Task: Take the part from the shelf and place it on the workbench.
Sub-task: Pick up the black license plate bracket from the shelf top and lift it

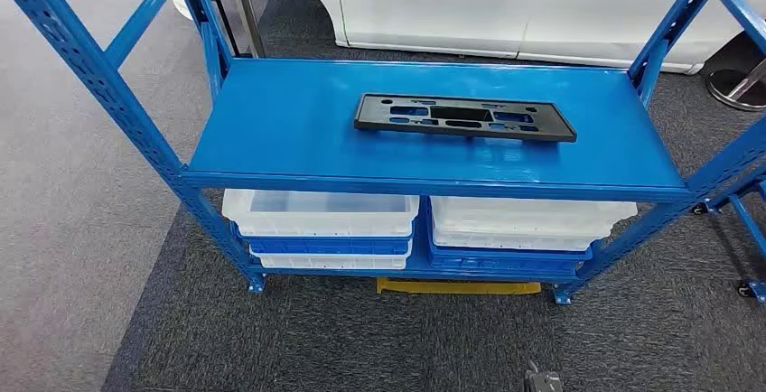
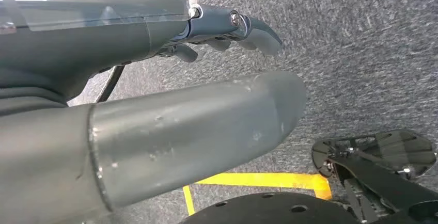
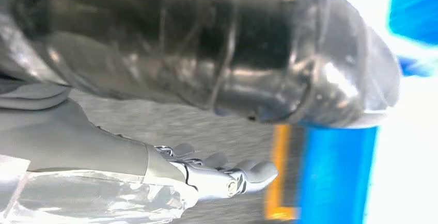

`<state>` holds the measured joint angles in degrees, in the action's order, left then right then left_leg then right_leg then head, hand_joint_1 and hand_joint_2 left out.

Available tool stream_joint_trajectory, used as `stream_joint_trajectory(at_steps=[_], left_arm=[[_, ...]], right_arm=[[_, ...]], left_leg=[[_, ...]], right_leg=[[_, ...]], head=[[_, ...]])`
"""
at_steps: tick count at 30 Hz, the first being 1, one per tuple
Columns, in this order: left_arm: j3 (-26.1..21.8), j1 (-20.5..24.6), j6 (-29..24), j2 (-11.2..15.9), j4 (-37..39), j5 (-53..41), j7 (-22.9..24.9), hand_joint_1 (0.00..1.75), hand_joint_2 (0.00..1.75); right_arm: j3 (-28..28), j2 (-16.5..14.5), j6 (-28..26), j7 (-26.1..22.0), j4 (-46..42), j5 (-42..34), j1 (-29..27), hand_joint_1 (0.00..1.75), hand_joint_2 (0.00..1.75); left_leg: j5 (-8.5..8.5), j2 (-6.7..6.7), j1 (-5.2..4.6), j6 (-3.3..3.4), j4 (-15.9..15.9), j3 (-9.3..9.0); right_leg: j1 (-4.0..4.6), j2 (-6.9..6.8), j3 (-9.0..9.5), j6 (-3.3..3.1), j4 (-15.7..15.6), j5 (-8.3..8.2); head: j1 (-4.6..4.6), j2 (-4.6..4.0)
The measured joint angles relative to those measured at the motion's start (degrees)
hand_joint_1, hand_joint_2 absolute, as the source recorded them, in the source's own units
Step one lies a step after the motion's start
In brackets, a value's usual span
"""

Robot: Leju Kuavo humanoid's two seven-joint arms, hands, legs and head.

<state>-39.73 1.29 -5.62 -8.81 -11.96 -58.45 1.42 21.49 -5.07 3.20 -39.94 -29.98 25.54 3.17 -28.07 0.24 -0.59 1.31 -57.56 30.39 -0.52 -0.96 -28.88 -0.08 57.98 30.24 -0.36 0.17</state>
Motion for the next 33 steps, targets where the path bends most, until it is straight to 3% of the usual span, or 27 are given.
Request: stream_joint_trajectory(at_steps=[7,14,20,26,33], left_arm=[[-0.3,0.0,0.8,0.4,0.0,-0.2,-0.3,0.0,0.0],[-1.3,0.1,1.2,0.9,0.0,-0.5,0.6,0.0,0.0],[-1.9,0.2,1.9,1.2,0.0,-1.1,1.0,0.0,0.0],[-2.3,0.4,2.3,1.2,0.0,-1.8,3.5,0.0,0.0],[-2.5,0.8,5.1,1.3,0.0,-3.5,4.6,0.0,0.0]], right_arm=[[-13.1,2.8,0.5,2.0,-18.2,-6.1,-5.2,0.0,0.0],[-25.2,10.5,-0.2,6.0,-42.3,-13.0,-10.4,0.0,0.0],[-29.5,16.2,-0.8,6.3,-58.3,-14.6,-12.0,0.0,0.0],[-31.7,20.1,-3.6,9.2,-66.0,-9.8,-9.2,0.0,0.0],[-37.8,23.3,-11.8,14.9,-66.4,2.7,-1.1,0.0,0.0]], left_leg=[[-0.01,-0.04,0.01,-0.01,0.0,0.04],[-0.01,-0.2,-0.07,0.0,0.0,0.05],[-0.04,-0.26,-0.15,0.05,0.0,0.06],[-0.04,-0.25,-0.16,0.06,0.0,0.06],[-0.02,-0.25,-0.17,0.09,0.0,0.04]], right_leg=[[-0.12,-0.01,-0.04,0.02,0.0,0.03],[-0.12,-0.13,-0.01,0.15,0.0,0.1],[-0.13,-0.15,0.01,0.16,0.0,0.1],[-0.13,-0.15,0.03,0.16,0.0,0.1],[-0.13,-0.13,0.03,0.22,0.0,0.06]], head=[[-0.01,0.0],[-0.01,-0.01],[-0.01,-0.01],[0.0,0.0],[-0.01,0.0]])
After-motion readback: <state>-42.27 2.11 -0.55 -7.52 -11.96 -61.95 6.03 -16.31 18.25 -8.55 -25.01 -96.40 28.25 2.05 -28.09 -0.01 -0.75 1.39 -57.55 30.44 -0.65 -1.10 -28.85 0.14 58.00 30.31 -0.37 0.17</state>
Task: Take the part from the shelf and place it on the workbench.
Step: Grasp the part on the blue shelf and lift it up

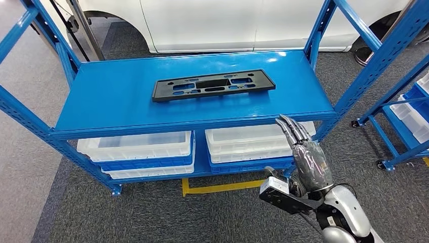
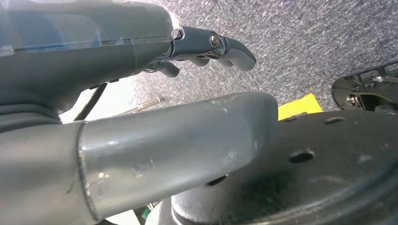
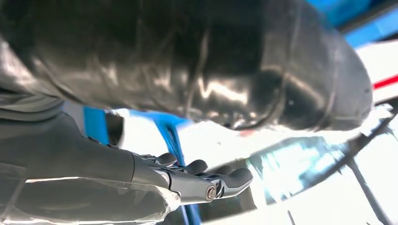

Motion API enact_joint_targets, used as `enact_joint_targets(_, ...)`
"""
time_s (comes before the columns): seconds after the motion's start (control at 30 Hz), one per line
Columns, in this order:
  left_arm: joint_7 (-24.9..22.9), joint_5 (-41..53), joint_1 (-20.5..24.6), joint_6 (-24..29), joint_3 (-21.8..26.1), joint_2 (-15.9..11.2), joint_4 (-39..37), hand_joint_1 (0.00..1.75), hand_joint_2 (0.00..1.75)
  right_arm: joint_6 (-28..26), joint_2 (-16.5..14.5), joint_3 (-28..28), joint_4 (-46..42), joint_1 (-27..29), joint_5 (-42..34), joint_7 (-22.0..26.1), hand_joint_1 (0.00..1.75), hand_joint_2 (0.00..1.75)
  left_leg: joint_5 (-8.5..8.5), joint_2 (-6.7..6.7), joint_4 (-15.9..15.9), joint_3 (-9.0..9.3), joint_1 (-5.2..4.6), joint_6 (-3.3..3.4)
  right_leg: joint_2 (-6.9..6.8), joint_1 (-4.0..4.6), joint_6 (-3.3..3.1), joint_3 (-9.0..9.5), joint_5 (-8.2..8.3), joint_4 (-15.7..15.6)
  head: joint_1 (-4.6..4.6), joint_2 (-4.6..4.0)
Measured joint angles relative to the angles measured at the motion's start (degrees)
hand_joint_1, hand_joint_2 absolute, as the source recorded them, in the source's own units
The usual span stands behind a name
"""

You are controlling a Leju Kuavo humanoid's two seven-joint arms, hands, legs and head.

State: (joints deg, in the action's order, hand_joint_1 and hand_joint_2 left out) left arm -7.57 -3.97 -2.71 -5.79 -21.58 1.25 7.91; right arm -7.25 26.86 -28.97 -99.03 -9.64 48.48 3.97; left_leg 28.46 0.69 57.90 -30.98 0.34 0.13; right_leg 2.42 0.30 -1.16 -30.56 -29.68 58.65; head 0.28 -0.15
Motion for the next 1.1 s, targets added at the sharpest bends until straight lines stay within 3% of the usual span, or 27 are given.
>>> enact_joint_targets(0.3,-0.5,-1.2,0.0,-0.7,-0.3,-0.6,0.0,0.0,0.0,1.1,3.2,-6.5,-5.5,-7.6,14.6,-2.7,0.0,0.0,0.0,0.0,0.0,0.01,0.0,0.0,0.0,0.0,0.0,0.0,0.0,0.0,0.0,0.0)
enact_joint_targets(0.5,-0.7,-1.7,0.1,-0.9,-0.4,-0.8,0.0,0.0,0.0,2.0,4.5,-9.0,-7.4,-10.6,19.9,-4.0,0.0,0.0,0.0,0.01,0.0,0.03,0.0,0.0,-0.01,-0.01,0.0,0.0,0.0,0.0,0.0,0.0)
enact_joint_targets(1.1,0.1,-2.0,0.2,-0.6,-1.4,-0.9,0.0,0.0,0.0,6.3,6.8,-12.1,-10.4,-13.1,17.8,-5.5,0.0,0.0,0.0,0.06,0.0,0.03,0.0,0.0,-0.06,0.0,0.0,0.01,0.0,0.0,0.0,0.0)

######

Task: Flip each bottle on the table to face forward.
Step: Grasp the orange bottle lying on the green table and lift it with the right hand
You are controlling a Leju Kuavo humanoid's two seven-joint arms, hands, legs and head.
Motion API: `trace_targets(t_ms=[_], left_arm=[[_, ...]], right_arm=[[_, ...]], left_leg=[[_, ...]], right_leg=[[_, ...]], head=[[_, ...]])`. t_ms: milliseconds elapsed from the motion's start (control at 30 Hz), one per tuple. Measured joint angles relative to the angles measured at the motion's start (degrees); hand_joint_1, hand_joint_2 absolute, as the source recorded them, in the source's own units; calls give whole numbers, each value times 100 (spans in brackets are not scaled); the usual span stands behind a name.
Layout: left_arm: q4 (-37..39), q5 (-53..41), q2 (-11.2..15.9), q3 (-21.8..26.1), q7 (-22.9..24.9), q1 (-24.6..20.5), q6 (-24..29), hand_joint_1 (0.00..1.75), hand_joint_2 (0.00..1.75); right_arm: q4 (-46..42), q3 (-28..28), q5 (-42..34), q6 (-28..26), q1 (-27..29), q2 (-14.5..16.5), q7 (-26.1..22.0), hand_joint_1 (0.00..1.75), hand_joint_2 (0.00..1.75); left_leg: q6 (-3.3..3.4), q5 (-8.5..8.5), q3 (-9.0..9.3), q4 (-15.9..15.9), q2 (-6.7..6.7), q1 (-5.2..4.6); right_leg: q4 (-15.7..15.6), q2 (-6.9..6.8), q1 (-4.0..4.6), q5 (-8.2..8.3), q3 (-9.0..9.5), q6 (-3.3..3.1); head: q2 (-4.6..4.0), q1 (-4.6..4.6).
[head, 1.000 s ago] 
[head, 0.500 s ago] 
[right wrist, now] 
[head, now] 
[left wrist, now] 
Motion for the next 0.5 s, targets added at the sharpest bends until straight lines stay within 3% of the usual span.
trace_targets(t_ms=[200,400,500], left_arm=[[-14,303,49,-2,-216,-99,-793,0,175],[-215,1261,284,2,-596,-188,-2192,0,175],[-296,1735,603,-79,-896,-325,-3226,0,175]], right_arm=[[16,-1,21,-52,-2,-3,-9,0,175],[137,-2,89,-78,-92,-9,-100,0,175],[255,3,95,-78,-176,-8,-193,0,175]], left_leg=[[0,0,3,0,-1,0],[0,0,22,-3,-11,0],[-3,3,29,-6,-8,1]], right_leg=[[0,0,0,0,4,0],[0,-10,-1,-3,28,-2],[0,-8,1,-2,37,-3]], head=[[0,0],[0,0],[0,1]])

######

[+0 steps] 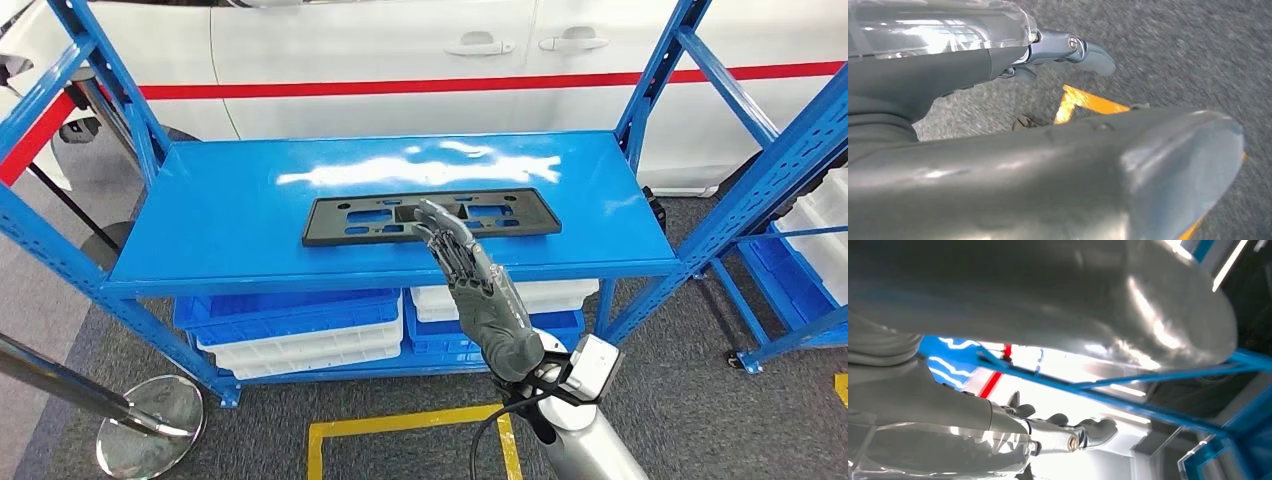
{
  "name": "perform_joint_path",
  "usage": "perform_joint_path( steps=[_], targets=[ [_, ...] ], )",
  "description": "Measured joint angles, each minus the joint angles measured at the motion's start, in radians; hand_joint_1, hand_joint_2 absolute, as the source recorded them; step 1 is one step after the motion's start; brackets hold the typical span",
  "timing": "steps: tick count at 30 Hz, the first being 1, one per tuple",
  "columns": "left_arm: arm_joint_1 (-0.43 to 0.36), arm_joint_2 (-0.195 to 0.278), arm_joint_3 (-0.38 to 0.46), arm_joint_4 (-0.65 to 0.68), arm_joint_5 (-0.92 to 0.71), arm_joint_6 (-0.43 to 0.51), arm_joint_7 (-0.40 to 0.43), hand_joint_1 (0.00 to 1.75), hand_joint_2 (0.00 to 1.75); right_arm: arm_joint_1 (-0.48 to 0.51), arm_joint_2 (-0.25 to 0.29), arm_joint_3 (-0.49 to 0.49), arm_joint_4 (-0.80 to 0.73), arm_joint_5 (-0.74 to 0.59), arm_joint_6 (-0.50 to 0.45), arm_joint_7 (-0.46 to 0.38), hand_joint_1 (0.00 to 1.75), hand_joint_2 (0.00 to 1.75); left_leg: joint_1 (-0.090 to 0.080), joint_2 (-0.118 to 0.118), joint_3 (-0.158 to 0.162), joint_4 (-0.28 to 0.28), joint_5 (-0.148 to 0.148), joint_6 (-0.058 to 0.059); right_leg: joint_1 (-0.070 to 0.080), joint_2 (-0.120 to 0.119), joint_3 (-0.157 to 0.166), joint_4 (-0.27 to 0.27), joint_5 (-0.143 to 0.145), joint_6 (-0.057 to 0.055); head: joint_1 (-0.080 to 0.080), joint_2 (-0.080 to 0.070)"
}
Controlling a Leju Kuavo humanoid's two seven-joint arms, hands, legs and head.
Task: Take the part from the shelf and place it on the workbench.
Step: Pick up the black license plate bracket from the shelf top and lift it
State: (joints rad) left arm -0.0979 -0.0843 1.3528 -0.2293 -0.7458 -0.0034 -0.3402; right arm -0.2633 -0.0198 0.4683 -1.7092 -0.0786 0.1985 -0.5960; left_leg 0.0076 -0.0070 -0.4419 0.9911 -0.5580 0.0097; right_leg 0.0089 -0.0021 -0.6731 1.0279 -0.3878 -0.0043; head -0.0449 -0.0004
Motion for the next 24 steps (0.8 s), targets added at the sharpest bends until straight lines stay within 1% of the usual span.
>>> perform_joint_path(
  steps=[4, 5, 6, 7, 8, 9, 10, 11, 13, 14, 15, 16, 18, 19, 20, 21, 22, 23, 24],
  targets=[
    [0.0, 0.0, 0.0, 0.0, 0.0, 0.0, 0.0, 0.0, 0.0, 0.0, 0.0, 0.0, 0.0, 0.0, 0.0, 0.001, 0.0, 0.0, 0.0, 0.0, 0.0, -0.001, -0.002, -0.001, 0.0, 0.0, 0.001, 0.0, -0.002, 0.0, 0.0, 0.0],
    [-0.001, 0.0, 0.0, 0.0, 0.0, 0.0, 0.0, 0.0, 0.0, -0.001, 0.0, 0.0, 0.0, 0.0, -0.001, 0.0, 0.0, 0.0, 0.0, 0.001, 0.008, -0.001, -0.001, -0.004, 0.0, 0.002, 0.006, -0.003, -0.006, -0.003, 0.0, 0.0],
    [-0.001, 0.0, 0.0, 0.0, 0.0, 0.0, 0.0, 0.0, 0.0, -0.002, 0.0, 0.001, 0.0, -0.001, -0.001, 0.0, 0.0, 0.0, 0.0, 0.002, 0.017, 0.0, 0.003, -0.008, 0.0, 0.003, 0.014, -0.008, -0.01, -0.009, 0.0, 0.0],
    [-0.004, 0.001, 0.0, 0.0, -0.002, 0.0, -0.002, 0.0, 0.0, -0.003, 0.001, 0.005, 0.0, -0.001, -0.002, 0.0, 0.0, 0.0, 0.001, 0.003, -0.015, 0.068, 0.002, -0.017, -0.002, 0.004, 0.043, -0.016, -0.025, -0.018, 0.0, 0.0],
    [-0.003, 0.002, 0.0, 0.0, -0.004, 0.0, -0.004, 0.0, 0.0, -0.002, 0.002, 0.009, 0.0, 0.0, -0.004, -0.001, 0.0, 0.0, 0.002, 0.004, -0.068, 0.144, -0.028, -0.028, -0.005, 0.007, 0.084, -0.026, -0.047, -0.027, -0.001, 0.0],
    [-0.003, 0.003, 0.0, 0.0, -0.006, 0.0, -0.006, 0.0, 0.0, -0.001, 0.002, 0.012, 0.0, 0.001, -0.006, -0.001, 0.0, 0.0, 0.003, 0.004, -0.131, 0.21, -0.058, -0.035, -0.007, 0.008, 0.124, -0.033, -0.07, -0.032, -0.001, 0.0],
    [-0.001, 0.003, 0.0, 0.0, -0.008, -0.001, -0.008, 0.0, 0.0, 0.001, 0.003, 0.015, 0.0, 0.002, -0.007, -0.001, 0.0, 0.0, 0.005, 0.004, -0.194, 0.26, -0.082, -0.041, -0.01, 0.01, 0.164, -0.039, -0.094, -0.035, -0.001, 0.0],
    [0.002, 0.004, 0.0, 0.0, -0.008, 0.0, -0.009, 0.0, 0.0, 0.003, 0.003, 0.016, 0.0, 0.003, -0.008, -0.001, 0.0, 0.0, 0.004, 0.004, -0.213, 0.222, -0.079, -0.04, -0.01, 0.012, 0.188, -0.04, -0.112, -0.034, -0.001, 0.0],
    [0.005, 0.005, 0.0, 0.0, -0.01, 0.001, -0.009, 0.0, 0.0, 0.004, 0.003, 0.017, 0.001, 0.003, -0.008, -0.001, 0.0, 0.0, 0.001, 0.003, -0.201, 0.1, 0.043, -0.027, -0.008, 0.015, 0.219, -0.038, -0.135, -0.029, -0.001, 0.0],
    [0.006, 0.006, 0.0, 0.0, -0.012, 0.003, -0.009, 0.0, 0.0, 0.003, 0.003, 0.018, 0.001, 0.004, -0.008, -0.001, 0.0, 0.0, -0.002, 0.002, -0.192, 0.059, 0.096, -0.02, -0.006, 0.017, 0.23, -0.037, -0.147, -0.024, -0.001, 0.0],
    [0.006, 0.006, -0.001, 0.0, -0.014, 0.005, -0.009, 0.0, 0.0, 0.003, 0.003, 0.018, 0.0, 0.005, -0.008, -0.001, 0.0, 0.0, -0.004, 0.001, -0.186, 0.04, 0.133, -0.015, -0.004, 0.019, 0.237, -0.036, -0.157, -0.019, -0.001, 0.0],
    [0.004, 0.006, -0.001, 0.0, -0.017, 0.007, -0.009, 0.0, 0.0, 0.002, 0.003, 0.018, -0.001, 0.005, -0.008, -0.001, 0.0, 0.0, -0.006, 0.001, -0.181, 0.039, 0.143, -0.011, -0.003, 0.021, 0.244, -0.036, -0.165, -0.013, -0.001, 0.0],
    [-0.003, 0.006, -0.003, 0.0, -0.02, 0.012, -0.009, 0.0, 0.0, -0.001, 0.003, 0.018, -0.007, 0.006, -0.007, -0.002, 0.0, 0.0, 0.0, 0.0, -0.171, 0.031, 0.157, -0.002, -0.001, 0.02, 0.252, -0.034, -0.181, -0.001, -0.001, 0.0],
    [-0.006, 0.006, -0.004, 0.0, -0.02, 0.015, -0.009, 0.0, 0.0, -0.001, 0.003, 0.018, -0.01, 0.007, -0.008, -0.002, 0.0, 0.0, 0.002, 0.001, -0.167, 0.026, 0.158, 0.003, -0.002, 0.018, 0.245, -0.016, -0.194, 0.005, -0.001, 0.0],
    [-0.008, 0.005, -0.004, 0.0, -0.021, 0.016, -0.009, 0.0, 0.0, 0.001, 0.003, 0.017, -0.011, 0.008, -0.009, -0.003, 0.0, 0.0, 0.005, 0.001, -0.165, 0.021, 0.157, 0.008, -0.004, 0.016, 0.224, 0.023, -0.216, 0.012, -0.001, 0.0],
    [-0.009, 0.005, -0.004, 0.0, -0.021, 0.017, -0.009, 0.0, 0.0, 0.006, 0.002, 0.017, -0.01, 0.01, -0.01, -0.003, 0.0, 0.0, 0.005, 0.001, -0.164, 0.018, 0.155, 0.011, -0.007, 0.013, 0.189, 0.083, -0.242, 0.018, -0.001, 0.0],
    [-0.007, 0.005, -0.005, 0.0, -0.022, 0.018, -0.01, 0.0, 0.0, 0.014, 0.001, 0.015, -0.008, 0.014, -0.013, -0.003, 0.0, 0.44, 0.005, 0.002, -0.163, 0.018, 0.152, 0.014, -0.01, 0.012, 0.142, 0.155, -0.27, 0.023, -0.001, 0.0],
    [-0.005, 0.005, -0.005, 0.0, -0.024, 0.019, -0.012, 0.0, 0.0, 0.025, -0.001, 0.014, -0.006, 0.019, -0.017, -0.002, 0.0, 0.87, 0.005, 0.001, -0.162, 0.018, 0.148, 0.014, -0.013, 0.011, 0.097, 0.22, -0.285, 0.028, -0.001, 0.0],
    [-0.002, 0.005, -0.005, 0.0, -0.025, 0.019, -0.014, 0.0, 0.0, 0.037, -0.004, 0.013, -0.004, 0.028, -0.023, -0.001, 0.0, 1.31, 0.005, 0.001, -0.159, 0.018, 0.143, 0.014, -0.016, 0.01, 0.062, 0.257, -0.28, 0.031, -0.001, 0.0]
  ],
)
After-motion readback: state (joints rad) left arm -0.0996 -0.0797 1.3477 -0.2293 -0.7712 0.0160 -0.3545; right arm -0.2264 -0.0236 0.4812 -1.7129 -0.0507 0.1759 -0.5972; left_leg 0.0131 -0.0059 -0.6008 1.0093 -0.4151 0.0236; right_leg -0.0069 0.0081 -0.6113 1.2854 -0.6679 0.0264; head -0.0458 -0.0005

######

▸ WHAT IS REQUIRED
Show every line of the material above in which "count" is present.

▸ RESULT FOR THIS EXERCISE
at_steps: tick count at 30 Hz, the first being 1, one per tuple
  "timing": "steps: tick count at 30 Hz, the first being 1, one per tuple",

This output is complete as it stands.